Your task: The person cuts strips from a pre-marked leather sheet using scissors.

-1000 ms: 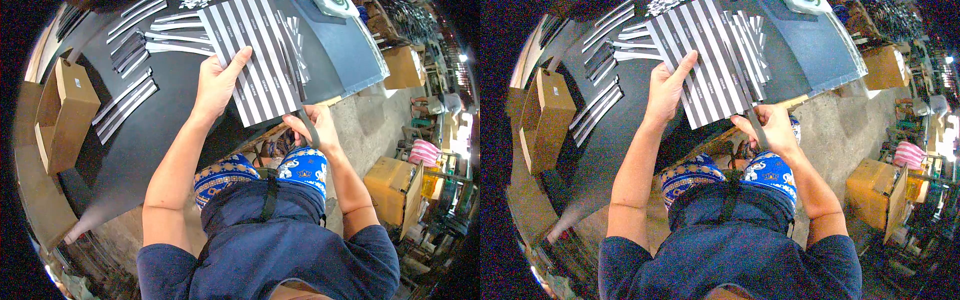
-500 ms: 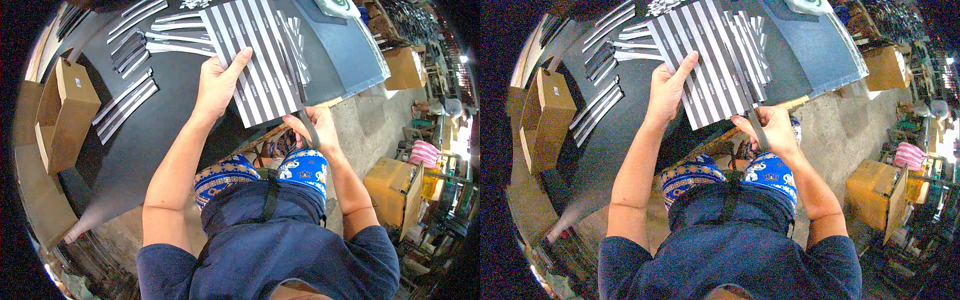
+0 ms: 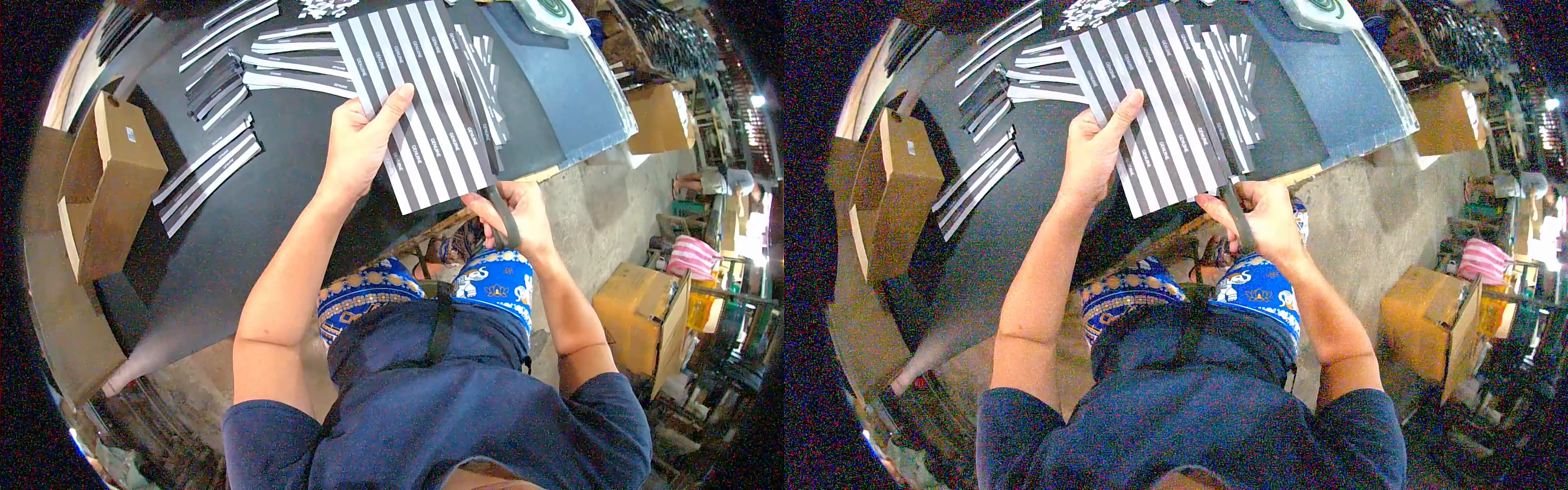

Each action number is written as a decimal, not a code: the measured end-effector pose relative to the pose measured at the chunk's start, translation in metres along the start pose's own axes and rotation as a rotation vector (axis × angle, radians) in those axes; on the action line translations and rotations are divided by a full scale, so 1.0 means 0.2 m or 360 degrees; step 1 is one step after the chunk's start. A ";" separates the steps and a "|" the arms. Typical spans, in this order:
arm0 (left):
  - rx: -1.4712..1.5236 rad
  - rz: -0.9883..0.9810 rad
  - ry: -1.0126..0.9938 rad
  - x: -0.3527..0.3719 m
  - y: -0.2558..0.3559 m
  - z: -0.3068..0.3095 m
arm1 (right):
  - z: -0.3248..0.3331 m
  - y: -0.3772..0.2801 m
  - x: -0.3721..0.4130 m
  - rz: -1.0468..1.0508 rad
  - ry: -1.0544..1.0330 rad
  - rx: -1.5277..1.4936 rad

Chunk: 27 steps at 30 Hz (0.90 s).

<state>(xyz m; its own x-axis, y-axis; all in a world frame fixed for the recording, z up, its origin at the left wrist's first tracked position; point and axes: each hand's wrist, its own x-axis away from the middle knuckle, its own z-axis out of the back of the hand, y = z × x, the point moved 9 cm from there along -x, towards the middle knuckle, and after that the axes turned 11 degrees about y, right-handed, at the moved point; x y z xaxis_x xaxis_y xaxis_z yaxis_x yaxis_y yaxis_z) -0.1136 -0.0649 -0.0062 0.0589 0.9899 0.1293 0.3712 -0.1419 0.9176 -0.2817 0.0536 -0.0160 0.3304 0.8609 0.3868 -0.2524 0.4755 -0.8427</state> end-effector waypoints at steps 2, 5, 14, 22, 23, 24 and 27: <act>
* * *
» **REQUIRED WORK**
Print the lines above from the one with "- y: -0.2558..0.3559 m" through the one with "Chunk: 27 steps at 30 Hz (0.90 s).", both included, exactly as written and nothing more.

» **YOUR SOLUTION**
  - y: -0.2558..0.3559 m
  - z: -0.3068..0.3095 m
arm1 (right):
  - z: -0.3248..0.3331 m
  - y: -0.3772..0.2801 m
  - x: -0.3721..0.4130 m
  - rz: -1.0468..1.0508 rad
  - ry: -1.0544..1.0330 rad
  - rx: -1.5277..1.4936 rad

Chunk: 27 steps at 30 Hz (0.90 s).

Nothing further is required of this output.